Hormones, Hips, and Heart Rate: Navigating the Three Trimesters with Clinical Precision
- Feb 6
- 2 min read
For many women, pregnancy can feel like a departure from their own bodies. The rules of fitness seem to change overnight, often replaced by vague advice like "just listen to your body." At LB Fitness Twins, we believe that "listening" is much easier when you understand the biological language your body is speaking.
By applying clinical precision to your training, we can map out a fitness journey that respects your shifting hormones, protects your changing skeletal structure, and optimises your cardiovascular output.
To learn more or explore how you can start training the right way, get in contact and book your FREE kick-start call HERE.

The Hormonal Architecture of Pregnancy
Your endocrine system undergoes a total overhaul during these nine months. Understanding the "Big Three" hormones allows us to adjust your training parameters scientifically:
Relaxin: As discussed in our previous articles, this hormone peaks in the first trimester and again near delivery.
The Clinical Precision: We move away from "end-range" stretching.
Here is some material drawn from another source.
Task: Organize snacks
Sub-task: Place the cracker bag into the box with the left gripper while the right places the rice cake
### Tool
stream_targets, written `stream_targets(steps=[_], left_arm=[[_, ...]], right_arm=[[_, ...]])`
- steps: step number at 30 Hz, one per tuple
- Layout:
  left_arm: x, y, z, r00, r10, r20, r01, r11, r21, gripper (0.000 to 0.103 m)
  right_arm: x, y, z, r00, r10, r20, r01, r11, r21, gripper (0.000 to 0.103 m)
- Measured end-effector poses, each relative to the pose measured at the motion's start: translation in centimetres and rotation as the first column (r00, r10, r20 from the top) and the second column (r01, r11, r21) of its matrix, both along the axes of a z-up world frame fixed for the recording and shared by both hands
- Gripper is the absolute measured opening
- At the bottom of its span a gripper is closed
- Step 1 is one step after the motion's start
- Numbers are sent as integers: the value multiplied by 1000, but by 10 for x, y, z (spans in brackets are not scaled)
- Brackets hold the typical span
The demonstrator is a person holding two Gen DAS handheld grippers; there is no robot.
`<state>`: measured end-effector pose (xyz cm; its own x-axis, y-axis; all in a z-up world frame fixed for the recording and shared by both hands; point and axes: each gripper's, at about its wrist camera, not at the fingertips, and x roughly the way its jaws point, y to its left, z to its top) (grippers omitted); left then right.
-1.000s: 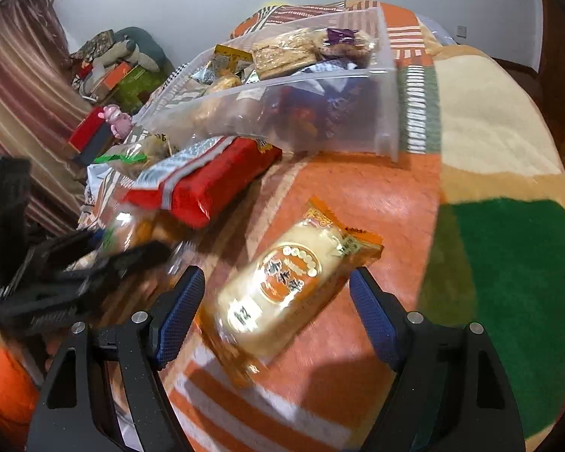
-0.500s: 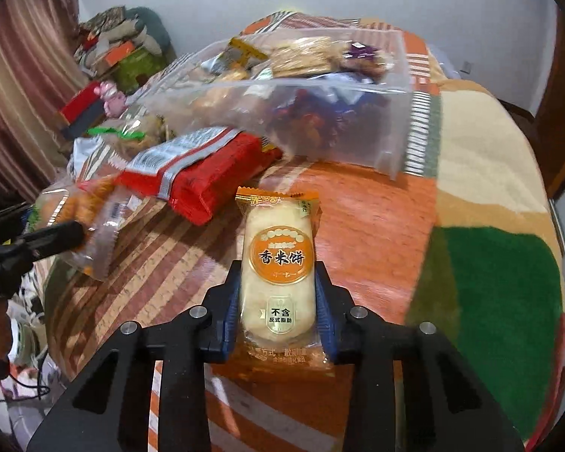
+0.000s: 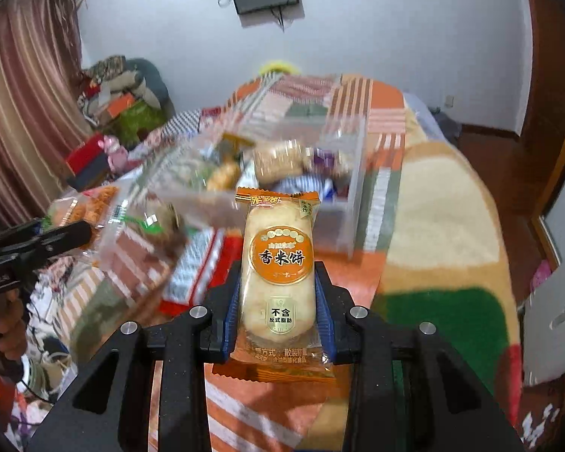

Instead of traditional yoga poses that might overstretch lax ligaments, we focus on End-Range Strength—teaching your muscles to stabilize joints where the ligaments no longer can.
Progesterone: This hormone is a natural respiratory stimulant. It makes you feel out of breath sooner by increasing your sensitivity to carbon dioxide.
The Clinical Precision: We ignore traditional "fat-burning zones" and instead utilize the Talk Test. If your gas exchange is compromised, your baby’s oxygen supply shouldn't be. We calibrate intensity based on your respiratory threshold.
Estrogen: High levels contribute to increased blood flow and vasodilation.
The Clinical Precision: This can lead to sudden drops in blood pressure (hypotension) when changing positions. We modify transitions—moving from floor to standing—to prevent dizziness and ensure maternal safety.

The Biomechanics of the Hips and Pelvis
As your "bump" grows, your pelvis undergoes a structural shift. The center of gravity moves forward, creating a "shearing" force on the sacroiliac (SI) joints.
Generic training often ignores the Pubic Symphysis—the joint at the front of your pelvis. If you feel a sharp pain when walking or putting on trousers, it’s likely a mechanical misalignment. Our training avoids "single-leg" movements (like lunges) when pelvic instability is present, opting for Bilateral Loading (squats and deadlifts) to keep the pelvis symmetrical and pain-free.
Heart Rate: The Myth of the 140 BPM Cap
Old-school advice suggests never letting your heart rate exceed 140 BPM. From a biomedical perspective, this is outdated. Every woman’s baseline is different.
We use Rate of Perceived Exertion (RPE) combined with an understanding of your increased stroke volume. Because your heart is already pumping more blood at rest, we focus on "steady-state" aerobic capacity that supports the placenta's needs without causing maternal "shunting"—where blood is pulled away from the uterus to the working muscles.
Training with an Expert Lens
You wouldn’t follow a medical plan without a diagnosis; why follow a fitness plan without a biological roadmap? By integrating Biomedical Science into your PT sessions, we ensure that every rep is working with your hormonal profile, not against it.